* YOUR INSTRUCTIONS
Each line below should be written out again without any change.

· · · ·

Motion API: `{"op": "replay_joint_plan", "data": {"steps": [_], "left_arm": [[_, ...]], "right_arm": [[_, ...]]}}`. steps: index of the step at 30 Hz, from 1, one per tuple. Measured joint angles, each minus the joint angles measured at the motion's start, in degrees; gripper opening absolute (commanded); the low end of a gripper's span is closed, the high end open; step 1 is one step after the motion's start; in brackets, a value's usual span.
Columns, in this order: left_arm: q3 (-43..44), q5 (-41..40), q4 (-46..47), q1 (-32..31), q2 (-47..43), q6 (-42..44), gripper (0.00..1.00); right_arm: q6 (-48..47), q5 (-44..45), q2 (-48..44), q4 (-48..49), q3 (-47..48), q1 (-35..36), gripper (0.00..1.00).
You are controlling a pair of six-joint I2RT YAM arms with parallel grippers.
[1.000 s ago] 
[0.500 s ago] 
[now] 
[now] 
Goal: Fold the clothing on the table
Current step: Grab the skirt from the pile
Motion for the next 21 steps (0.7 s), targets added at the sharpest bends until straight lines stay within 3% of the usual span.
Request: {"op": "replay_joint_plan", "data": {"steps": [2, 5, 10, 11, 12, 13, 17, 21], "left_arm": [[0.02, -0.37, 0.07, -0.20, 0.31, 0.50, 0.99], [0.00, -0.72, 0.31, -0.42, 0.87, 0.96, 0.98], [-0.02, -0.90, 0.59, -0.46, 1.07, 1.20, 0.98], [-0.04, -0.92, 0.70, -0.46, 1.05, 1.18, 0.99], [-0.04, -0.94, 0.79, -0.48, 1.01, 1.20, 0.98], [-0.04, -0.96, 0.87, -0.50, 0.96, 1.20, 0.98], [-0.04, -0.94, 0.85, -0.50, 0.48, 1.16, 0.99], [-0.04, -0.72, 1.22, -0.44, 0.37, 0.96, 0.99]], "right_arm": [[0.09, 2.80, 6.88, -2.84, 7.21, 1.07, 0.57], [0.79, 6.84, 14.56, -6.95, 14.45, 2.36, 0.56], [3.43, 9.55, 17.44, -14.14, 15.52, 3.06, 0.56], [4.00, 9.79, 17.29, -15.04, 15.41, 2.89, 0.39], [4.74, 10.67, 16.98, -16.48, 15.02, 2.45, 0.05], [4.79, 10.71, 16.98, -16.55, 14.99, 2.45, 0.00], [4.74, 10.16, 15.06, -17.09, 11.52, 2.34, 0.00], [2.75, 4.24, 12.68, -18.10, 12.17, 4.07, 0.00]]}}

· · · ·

* ANSWER BOX
Motion API: `{"op": "replay_joint_plan", "data": {"steps": [_], "left_arm": [[_, ...]], "right_arm": [[_, ...]]}}`. steps: index of the step at 30 Hz, from 1, one per tuple. Measured joint angles, each minus the joint angles measured at the motion's start, in degrees; gripper opening absolute (commanded); the low end of a gripper's span is closed, the high end open; step 1 is one step after the motion's start; in brackets, a value's usual span.
Columns, in this order: left_arm: q3 (-43..44), q5 (-41..40), q4 (-46..47), q1 (-32..31), q2 (-47..43), q6 (-42..44), gripper (0.00..1.00); right_arm: q6 (-48..47), q5 (-44..45), q2 (-48..44), q4 (-48..49), q3 (-47..48), q1 (-35..36), gripper (0.00..1.00).
You are controlling a pair of six-joint I2RT YAM arms with parallel grippers.
[1.000 s ago] 
[0.500 s ago] 
[now] 
[now] 
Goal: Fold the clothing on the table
Current step: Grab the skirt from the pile
Motion for the next 21 steps (0.7 s), targets added at the sharpest bends until straight lines stay within 3% of the usual span.
Request: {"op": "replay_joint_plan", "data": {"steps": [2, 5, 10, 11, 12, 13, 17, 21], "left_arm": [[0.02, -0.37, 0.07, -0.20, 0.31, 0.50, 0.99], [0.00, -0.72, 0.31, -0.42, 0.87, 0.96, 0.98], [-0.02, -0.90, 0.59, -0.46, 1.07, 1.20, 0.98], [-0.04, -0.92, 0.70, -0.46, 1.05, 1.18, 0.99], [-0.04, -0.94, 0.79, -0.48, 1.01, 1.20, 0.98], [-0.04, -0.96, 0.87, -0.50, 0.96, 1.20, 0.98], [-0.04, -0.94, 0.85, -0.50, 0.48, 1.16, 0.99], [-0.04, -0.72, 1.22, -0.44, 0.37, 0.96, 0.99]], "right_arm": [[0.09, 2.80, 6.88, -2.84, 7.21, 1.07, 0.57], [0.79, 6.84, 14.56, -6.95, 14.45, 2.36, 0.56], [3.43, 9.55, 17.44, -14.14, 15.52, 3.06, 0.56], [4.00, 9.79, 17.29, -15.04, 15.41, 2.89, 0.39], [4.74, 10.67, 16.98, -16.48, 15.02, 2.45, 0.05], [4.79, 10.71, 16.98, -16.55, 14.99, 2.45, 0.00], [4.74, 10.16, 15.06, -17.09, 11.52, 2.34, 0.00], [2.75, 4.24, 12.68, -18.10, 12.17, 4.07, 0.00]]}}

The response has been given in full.